Docket: All documents in the docket are listed in the www.regulations.gov index. Although listed in the index, some information is not publicly available, e.g., CBI or other information whose disclosure is restricted by statute. Certain other material, such as copyrighted material, will be publicly available only in hard copy. Publicly available docket materials are available either electronically in www.regulations.gov or in hard copy at the Superfund Docket (Docket ID No. EPA-HQ-SFUND-2012-0738). This Docket Facility is open from 8:30 a.m. to 4:30 p.m., Monday through Friday, excluding legal holidays. The Superfund Docket telephone number is (202) 566-0276. EPA Docket Center (EPA/DC), EPA West, Room 3334, 1301 Constitution Ave. NW., Washington, DC.

FOR FURTHER INFORMATION CONTACT:

For general information, contact the Superfund, TRI, EPCRA, RMP and Oil Information Center at (800) 424-9346 or TDD (800) 553-7672 (hearing impaired). In the Washington, DC metropolitan area, call (703) 412-9810 or TDD (703) 412-3323. For more detailed information on specific aspects of this direct final rule, contact Melissa Dreyfus at (703) 603-8792 (dreyfus.melissa@epa.gov), U.S. Environmental Protection Agency, 1200 Pennsylvania Avenue NW., Washington, DC 20460-0002, Mail Code 5204P.

SUPPLEMENTARY INFORMATION:

I. Why is EPA using a direct final rule?

EPA is publishing this rule without a prior proposed rule because we view this as a noncontroversial action and anticipate no adverse comment as this action merely adds language to 40 CFR 300.805(c) of the NCP to broaden the technology, to include computer telecommunications or other electronic means, that the lead agency is permitted to use to make the administrative record file available to the public. By updating language used to describe permitted technology, the lead agency will be able to serve the information needs of a broader population, while maintaining the ability to provide traditional means of public access, such as paper copies and microform, to the administrative record file. However, in the “Proposed Rules” section of today's Federal Register, we are also publishing a separate proposed rule to add language to broaden the technology that the lead agency is permitted to use to make the administrative record file available to the public under 40 CFR 300.805(c), if adverse comments are received on this direct final rule. We will not institute a second comment period on this action. Any parties interested in commenting must do so at this time. For further information about commenting on this rule, see the ADDRESSES section of this document.

If EPA receives adverse comment, we will publish a timely withdrawal in the Federal Register informing the public that this direct final rule will not take effect. We would address all public comments in any subsequent final rule based on the proposed rule.

II. What should I consider as I prepare my comments for EPA?

A. Submitting Confidential Business Information (CBI). Do not submit this information to EPA through www.regulations.gov or email. Clearly mark the part or all of the information that you claim to be CBI. For CBI information in a disk or CD-ROM that you mail to EPA, mark the outside of the disk or CD-ROM as CBI and then identify electronically within the disk or CD-ROM the specific information that is claimed as CBI. In addition to one complete version of the comment that includes information claimed as CBI, a copy of the comment that does not contain the information claimed as CBI must be submitted for inclusion in the public docket. Information so marked will not be disclosed except in accordance with the procedures set forth in 40 CFR part 2.

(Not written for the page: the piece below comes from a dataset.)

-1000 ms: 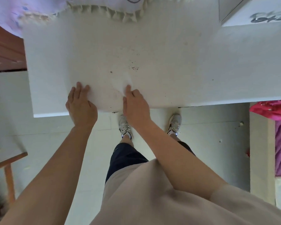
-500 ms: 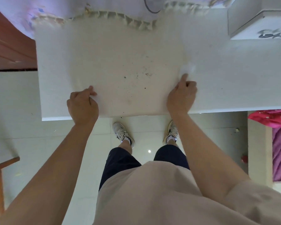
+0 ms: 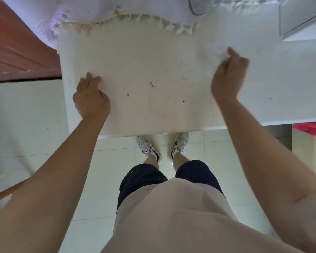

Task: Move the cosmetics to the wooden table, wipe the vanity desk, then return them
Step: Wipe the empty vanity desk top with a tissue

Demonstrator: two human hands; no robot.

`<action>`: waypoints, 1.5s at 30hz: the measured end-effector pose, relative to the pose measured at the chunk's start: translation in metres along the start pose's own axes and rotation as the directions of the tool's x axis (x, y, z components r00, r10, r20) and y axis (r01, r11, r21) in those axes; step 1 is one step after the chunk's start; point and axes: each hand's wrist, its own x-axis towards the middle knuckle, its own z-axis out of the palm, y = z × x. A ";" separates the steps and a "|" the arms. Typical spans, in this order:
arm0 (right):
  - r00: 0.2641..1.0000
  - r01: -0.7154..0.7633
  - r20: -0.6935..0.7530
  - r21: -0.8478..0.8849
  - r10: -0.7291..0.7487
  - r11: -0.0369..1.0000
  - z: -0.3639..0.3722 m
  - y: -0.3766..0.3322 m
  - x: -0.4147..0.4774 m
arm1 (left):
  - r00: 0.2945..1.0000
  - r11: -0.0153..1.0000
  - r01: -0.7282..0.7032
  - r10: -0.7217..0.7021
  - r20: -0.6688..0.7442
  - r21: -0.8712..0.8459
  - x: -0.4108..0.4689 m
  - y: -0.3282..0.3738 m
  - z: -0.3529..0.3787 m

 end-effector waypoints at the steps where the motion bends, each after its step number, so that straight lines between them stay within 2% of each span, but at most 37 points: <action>1: 0.996 -0.092 -0.007 -0.081 0.092 0.992 -0.005 0.013 0.014 | 1.000 0.999 0.003 -0.004 0.024 0.032 -0.001 0.000 0.004; 3: 0.975 -0.200 0.039 -0.286 0.220 0.937 -0.003 0.027 0.027 | 0.999 0.996 0.013 -0.016 0.041 0.089 -0.003 0.000 0.010; 4: 0.975 -0.180 0.058 -0.368 0.215 0.912 0.003 0.025 0.027 | 0.999 0.994 0.013 -0.018 0.043 0.110 -0.004 0.001 0.012; 6: 0.990 -0.013 0.120 -0.421 0.070 0.907 0.025 0.006 0.013 | 0.998 0.989 -0.008 0.000 0.055 0.149 -0.003 0.000 0.013; 8: 0.951 0.239 0.272 -0.361 -0.144 0.901 0.050 -0.027 -0.016 | 0.997 0.983 -0.031 0.018 0.073 0.183 -0.002 -0.002 0.011; 9: 0.895 0.369 0.369 -0.293 -0.252 0.882 0.060 -0.046 -0.034 | 0.997 0.980 -0.036 0.021 0.079 0.195 -0.003 -0.002 0.010; 11: 0.714 0.575 0.551 -0.110 -0.432 0.811 0.074 -0.077 -0.069 | 0.996 0.977 -0.039 0.021 0.087 0.208 -0.002 0.001 0.007; 12: 0.625 0.621 0.608 -0.008 -0.489 0.784 0.078 -0.087 -0.080 | 0.996 0.977 -0.030 0.011 0.089 0.212 -0.002 0.005 0.006; 13: 0.576 0.624 0.621 0.087 -0.532 0.777 0.079 -0.091 -0.084 | 0.996 0.976 -0.011 -0.009 0.091 0.218 -0.001 0.008 0.005; 14: 0.578 0.596 0.595 0.160 -0.558 0.787 0.076 -0.090 -0.080 | 0.995 0.974 0.009 -0.031 0.093 0.226 0.000 0.011 0.004; 15: 0.629 0.547 0.536 0.210 -0.563 0.811 0.071 -0.085 -0.070 | 0.994 0.972 0.026 -0.050 0.097 0.234 0.001 0.014 0.004; 17: 0.794 0.420 0.361 0.255 -0.489 0.871 0.053 -0.061 -0.039 | 0.992 0.968 0.031 -0.060 0.110 0.247 0.002 0.016 0.002; 19: 0.928 0.292 0.200 0.135 -0.315 0.947 0.030 -0.022 -0.001 | 0.989 0.966 0.011 -0.049 0.138 0.260 0.003 0.016 -0.001; 21: 0.993 0.087 0.093 -0.112 -0.076 0.990 0.009 0.017 0.032 | 0.985 0.961 -0.020 -0.028 0.170 0.276 0.003 0.014 -0.004; 23: 0.994 -0.065 0.059 -0.348 0.091 0.935 0.002 0.036 0.041 | 0.980 0.958 -0.043 -0.015 0.197 0.285 0.002 0.011 -0.007; 25: 0.994 -0.058 0.064 -0.405 0.092 0.913 0.011 0.027 0.026 | 0.976 0.957 -0.055 -0.010 0.219 0.286 0.002 0.008 -0.009; 27: 0.995 -0.016 0.089 -0.366 0.053 0.931 0.032 0.000 -0.006 | 0.967 0.945 -0.093 0.011 0.254 0.314 0.003 0.005 -0.012; 32: 0.953 0.217 0.263 -0.259 -0.148 0.941 0.090 -0.083 -0.123 | 0.914 0.893 -0.264 0.111 0.389 0.364 0.017 -0.012 -0.027; 36: 0.875 0.348 0.397 -0.116 -0.278 0.930 0.103 -0.119 -0.167 | 0.859 0.909 -0.367 0.249 0.448 0.197 0.030 -0.036 -0.043; 38: 0.876 0.377 0.349 -0.069 -0.331 0.924 0.092 -0.117 -0.164 | 0.825 0.900 -0.423 0.333 0.457 0.107 0.035 -0.049 -0.048; 41: 0.951 0.273 0.177 -0.099 -0.253 0.957 0.058 -0.093 -0.150 | 0.847 0.919 -0.387 0.387 0.365 -0.077 0.030 -0.073 -0.050; 43: 0.994 0.096 0.066 -0.175 -0.086 0.980 0.029 -0.059 -0.137 | 0.899 0.932 -0.337 0.361 0.247 -0.134 0.017 -0.091 -0.047; 45: 0.988 -0.152 -0.023 -0.238 0.151 0.959 0.003 -0.020 -0.131 | 0.939 0.950 -0.256 0.288 0.190 -0.177 -0.002 -0.106 -0.041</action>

B. Tips for Preparing Your Comments. When submitting comments, remember to:

  • Identify the rulemaking by docket number and other identifying information (subject heading, Federal Register date and page number).
  • Follow directions—The agency may ask you to respond to specific questions or organize comments by referencing a Code of Federal Regulations (CFR) part or section number.
  • Explain why you agree or disagree; suggest alternatives and substitute language for your requested changes.
  • Describe any assumptions and provide any technical information and/or data that you used.
  • If you estimate potential costs or burdens, explain how you arrived at your estimate in sufficient detail to allow for it to be reproduced.
  • Provide specific examples to illustrate your concerns, and suggest alternatives.
  • Explain your views as clearly as possible.
  • Make sure to submit your comments by the comment period deadline identified.

III. Background

A. What is CERCLA?

In 1980, Congress enacted the Comprehensive Environmental Response, Compensation, and Liability Act, 42 U.S.C. 9601-9675 (“CERCLA” or “the Act”), in response to releases or substantial threats of releases of hazardous substances into the environment or releases or substantial threats of releases into the environment of any pollutant or contaminant which may present an imminent and substantial danger to the public health or welfare.

B. What is the National contingency plan?

To implement CERCLA, EPA promulgated the revised National Oil and Hazardous Substances Pollution Contingency Plan (NCP), 40 CFR part 300, on July 16, 1982 (47 FR 31180), pursuant to CERCLA section 105 and Executive Order 12316 (46 FR 42237, August 20, 1981). The NCP sets guidelines and procedures for responding to releases or substantial threats of releases of hazardous substances into the environment and releases or substantial threats of releases into the environment of any pollutant or contaminant that may present an imminent or substantial danger to the public health or welfare. EPA has revised the NCP on several occasions. The most recent comprehensive revision was on March 8, 1990 (55 FR 8666).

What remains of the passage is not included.